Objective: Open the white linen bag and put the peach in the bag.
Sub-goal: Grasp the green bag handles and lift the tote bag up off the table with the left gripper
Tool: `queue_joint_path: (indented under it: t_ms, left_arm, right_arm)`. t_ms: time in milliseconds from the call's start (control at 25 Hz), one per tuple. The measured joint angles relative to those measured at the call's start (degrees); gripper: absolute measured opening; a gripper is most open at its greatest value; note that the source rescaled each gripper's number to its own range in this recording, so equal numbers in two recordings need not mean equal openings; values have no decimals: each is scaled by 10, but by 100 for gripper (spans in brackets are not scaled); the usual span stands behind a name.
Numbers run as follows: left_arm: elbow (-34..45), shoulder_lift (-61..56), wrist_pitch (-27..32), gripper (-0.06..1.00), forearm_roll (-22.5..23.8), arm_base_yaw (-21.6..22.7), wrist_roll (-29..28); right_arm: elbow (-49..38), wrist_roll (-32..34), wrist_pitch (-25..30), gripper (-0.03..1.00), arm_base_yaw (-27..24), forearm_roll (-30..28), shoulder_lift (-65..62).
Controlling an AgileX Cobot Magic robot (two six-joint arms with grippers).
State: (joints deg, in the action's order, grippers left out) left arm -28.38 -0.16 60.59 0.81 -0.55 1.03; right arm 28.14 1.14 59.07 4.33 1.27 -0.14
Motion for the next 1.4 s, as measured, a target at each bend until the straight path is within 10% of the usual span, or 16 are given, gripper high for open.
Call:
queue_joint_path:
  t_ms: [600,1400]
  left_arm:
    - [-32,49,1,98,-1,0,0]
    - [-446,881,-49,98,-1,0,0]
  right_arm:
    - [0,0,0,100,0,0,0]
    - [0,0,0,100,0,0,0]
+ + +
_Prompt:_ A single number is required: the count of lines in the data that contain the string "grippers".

_Solution to the exercise:_ 2